Despite the importance of a group approach through Covid, and one issues such as staff welfare, King’s very clear on the need to protect the different cultures of each of the agencies in her care. “Whatever you do at group level to make things more collaborative, those individual agency cultures need to stay intact,” she insists. “That doesn’t mean you can’t overlay a light group culture."

"I’m pretty good at culture, at seeing the tangible elements of it, understanding the reality of it. I’m also pretty straight, I don’t mess around.”

Over the course of the last three years King has changed about two thirds of the agencies’ leadership, making internal promotions such as Nadine Young, now the CEO of Starcom, and David Hackworthy, Publicis Groupe UK chief strategy officer, and also bringing in fresh blood, like Charlie Rudd as the CEO of Leo Burnett and Ben Mooge, the Publicis Groupe UK chief creative officer, and, more recently, John Hadfield, the incoming CEO of Publicis.Poke, and Chris Kay, the in-coming CEO of Saatchi & Saatchi. And she’s brought in new agencies too, nicely broadening the Groupe offer with the acquisition of integrated B2B marketing agency Octopus and boutique PR agency Taylor Herring.

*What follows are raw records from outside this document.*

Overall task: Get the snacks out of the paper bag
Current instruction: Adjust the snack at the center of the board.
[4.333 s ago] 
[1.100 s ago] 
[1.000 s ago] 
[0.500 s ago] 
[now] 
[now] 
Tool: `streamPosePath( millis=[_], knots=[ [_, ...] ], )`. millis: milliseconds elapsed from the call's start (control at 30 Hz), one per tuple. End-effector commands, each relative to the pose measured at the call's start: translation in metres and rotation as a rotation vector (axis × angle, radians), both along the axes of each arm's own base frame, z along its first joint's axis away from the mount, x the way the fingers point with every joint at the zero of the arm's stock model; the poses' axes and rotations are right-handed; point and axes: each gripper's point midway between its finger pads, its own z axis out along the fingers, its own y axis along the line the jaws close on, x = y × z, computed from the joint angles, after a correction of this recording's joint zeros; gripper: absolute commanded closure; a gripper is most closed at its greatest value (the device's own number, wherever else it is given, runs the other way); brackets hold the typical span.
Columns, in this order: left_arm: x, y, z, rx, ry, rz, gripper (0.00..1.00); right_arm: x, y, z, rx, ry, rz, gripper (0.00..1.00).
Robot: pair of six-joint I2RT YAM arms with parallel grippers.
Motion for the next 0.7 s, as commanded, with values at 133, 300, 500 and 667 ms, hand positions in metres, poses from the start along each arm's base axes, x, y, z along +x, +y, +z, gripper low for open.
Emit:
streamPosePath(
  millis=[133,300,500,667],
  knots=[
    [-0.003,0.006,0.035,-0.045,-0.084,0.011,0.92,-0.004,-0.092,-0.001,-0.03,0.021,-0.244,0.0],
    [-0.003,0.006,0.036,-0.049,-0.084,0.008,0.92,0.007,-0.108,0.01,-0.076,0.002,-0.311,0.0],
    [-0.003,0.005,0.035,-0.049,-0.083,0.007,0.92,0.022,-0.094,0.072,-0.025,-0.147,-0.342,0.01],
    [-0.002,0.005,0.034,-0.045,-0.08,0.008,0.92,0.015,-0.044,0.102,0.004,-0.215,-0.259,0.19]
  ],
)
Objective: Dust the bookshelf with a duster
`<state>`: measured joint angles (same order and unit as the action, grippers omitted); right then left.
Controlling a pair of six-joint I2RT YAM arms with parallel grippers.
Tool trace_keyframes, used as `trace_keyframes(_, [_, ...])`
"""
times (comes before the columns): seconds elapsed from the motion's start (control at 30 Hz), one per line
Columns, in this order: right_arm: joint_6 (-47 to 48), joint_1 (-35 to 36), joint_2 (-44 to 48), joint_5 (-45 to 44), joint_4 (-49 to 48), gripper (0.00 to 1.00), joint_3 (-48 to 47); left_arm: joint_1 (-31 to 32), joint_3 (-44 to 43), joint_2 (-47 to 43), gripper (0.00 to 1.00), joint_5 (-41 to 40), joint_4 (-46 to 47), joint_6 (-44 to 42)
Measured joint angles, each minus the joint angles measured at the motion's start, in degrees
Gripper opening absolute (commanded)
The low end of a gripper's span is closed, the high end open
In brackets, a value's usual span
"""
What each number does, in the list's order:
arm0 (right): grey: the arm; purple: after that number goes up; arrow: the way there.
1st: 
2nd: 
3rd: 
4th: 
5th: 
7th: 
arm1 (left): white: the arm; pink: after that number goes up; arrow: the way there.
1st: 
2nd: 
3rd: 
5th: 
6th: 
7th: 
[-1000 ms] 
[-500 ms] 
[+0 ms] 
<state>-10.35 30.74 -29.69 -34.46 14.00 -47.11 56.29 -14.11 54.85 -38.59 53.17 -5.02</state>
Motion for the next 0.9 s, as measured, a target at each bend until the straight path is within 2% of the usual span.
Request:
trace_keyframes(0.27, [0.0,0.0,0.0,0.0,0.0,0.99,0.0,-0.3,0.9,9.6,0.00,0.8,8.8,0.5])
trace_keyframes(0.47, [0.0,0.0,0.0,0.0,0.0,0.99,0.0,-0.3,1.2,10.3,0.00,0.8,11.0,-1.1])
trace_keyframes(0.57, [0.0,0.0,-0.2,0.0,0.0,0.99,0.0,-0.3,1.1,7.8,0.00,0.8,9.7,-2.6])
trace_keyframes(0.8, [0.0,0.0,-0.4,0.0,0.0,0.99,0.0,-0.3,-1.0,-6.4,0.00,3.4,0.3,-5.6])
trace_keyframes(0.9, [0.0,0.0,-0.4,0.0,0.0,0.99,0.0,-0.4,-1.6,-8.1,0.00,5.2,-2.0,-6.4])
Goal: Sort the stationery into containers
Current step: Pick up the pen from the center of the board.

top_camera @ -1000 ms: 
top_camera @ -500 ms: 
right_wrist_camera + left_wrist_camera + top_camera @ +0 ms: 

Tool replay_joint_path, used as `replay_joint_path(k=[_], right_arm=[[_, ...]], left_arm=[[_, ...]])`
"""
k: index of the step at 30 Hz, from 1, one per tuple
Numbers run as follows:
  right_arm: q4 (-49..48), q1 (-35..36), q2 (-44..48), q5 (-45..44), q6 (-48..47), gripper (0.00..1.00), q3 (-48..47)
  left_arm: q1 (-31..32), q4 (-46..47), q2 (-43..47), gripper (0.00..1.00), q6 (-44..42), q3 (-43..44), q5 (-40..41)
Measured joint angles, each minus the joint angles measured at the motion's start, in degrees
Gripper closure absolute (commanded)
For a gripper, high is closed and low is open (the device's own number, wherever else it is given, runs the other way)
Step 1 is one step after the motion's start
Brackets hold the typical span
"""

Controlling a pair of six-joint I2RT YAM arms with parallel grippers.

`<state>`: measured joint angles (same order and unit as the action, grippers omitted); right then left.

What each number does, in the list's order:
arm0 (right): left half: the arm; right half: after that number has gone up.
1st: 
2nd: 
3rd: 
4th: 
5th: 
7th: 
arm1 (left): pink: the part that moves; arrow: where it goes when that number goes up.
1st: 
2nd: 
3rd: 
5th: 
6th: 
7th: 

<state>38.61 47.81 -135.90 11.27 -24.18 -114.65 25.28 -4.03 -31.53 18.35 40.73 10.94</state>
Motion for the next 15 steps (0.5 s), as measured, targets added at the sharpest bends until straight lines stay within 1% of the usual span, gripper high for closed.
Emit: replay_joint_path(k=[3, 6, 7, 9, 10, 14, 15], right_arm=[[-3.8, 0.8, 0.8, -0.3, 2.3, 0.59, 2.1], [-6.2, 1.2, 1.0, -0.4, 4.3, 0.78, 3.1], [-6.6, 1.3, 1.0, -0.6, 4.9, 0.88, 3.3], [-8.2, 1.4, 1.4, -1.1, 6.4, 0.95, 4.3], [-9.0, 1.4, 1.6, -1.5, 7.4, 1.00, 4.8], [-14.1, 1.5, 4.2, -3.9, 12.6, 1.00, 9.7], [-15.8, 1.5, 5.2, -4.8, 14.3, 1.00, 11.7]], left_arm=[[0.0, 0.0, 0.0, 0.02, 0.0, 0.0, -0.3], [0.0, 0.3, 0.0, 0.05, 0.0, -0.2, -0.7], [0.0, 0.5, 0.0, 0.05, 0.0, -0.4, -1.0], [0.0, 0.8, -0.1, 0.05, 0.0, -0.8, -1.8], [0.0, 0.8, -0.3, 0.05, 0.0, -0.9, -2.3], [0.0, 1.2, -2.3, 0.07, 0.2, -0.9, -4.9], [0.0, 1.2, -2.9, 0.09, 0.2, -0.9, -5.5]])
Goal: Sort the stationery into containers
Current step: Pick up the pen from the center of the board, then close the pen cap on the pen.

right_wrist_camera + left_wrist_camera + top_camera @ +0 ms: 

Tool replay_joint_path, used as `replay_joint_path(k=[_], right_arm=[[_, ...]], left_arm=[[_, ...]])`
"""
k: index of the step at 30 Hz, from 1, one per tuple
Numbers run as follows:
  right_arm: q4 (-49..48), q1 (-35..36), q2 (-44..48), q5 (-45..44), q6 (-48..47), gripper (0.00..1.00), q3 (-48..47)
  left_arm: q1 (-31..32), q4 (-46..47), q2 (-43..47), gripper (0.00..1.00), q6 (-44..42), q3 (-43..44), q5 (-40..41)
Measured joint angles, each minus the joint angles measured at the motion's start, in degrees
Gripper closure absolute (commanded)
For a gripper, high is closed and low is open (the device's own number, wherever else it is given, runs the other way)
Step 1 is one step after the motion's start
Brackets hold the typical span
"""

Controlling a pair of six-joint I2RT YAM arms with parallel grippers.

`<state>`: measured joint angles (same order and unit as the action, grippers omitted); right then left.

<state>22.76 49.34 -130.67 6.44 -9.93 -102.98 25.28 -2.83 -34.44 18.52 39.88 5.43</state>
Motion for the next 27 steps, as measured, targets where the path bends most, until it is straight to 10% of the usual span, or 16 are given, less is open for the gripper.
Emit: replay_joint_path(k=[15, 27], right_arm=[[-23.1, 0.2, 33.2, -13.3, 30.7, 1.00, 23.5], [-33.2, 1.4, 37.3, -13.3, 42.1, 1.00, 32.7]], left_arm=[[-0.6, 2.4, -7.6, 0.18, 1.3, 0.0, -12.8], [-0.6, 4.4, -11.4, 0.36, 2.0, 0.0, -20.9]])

These changes are helping drive a new buoyancy in the UK group after last year’s inevitable contraction. Last week King helped Zenith retain and expand the £63m media account for Nestle, while Publicis Groupe’s second quarter results revealed 10 percent organic growth for the UK.

King is characteristically optimistic things are going to keep getting better. “More and more clients are looking for help with their own transformation journey, they’re having to transform on the hoof, and we can help them with a lot of that across the Groupe. Clients need business partners, not suppliers, to help them navigate that journey, and that’s where the group’s strengths come in. We can pull all the right people together and create a customised service model team to help drive that high end transformation stuff.”

When I ask Sadoun what he hopes King will deliver for PG over the next three years, his answer is short and on point: “I hope she will continue to lead the change in the UK market when it comes to our product. Make Publicis in the UK one of the most diverse and equitable places to work. And win in the new business battlefield.” It’s exactly the sort of brief King lives for.